Ein anderes Highlight ist Thirst – Durst, der neuste Film des koreanischen Regisseurs Park Chan-wook, eine ganz ungewöhnliche Vampir- und Liebesgeschichte, die die Regeln des Genres fast komplett ignoriert. Im Mittelpunkt steht ein katholischer Priester, der sich aus Menschenliebe für medizinische Versuche in Afrika zur Verfügung stellt, dabei stirbt und auf wundersame Weise wieder zum Leben erweckt wird. Von Gläubigen wird er nun als künftiger Heiliger verehrt, doch statt nach dem Blute Jesus in der Messe dürstet es ihm nun nach ganz menschlichem Blut. Er ist zum Vampir mutiert. Schließlich trifft er auch noch auf Tae-ju, die unterdrückte Frau eines Schulfreundes. Sie erweckt ganz neue Liebe in ihm. Da ist es auch mit seinem Zölibat vorbei... Ist es ein Zufall, dass mit Sion Sonos Love Exposure – auch er wird auf dem Festival läuft – und nun Thirst die beiden Filme der letzten Jahre, die sich am wildesten und intensivsten mit Liebe und dem katholischen Glauben auseinandersetzen, aus Ostasien kommen?
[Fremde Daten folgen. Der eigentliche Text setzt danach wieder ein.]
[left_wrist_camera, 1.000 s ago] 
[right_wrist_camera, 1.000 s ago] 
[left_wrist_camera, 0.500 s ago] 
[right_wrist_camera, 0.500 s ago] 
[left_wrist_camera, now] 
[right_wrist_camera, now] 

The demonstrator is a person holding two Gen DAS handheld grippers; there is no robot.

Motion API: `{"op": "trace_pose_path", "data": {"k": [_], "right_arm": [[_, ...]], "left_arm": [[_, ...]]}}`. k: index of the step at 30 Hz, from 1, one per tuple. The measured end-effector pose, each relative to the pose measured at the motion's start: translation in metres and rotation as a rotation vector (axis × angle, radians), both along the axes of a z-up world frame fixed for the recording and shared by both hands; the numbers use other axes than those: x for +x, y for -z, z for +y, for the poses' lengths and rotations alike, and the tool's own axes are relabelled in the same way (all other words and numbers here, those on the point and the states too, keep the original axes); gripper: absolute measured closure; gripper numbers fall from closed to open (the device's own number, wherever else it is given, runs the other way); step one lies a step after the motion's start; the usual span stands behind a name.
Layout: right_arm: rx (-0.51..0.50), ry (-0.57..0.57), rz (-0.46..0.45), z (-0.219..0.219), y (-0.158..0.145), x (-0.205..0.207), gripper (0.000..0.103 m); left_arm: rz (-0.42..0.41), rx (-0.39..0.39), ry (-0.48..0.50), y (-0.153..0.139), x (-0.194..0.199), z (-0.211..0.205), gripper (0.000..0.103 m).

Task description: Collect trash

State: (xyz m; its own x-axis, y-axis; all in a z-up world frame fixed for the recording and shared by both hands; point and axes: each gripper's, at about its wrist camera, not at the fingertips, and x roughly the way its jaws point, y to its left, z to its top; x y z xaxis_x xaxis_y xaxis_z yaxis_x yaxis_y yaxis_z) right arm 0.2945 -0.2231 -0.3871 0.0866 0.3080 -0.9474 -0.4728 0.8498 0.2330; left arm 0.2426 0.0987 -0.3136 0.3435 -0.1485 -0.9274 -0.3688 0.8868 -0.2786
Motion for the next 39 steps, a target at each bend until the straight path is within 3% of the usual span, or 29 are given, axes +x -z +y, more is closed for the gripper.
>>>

Park Chan-wook, der hierzulande vor allem durch seine Rache-Trilogie mit Sympathy for Mr. Vengeance, Oldboy und Lady Vengeance bekannt wurde, ist auch die diesjährige Filmreihe gewidmet. Leider fehlt neben einigen Frühwerken und seinen Beteiligungen an Omnibus-Projekten auch ein Schlüsselwerk Parks im Programm. Ausgerechnet die humorvolle Tragödie Sympathy for Mr. Vengeance wird nicht gezeigt. Der Auftakt der Rache-Trilogie ist – in meinen Augen – sein allerbester Film und zählt für mich insgesamt zu den besten Filmen dieses Jahrzehnts. Aber wer die anderen Filme Parks noch nicht kennt, soll sich durch diese Lücke nicht von einem Besuch der Reihe abhalten lassen. Alle Filme Parks sind sehenswert. Wer die Filme schon kennt, schaut sich aber vielleicht besser die parallel laufenden, aktuellen Filme im Gloria an, denn die Programmüberschneidung ist der zweite Wermutstropfen an der Filmreihe. Geschickter wäre es gewesen, parallel zur Park-Filmreihe Filme laufen zu lassen, die noch einmal wiederholt werden.
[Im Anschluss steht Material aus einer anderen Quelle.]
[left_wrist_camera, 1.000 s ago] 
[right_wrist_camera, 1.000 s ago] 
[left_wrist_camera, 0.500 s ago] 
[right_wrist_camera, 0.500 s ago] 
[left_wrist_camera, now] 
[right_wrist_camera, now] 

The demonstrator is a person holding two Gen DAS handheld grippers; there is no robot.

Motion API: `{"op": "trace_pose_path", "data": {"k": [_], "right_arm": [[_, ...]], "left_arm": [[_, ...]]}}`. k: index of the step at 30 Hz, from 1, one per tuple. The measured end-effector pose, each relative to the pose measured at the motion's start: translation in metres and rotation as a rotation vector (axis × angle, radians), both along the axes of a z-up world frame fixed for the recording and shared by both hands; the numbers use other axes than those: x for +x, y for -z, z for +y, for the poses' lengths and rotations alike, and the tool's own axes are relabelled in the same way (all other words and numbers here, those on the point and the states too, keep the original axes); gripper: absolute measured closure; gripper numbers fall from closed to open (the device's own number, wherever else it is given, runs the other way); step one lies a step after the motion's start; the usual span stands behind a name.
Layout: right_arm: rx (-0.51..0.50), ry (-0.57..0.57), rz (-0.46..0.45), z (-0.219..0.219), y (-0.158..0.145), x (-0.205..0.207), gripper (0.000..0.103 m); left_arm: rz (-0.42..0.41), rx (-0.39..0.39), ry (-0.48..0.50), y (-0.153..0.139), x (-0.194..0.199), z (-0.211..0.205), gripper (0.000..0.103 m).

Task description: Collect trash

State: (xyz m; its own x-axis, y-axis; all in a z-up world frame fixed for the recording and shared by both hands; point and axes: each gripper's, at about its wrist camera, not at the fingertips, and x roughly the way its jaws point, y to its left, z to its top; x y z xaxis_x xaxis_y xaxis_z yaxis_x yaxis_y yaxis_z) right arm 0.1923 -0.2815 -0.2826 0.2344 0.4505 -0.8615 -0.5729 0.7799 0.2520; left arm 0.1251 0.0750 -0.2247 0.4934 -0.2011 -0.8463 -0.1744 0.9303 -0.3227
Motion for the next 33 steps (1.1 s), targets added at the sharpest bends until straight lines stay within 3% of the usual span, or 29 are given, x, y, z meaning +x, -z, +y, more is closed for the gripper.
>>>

Wie in den Vorjahren gibt es neben den aktuellen Filmen auch wieder die Reihe »Asia Spezial«, in der Klassiker des asiatischen Kinos noch einmal auf der großen Leinwand gezeigt werden. Darunter sind dieses Jahr u.a. Enter the Dragon, der letzte Film von Bruce Lee, Police Story, der wohl beste Film von Jackie Chan, Once Upon a Time in China von Tsui Hark und Lady Snowblood, der ein wichtiges Vorbild für Tarantinos Kill Bill war. Nicht ganz so alt und berühmt, aber ebenfalls eine Empfehlung wert ist The Blessing Bell von Sabu. Schließlich wurde die Anzahl der Matineen mit Filmen aus der Bibliothek des japanischen Kulturinstituts auf vier erhöht. Gezeigt werden mit Kids Return und Kikujiros Sommer zwei eher unbekannte Werke von Takeshi Kitano und zwei spritzige Komödien, darunter Waterboys, den Artechock schon in seiner Filmreihe präsentiert hat.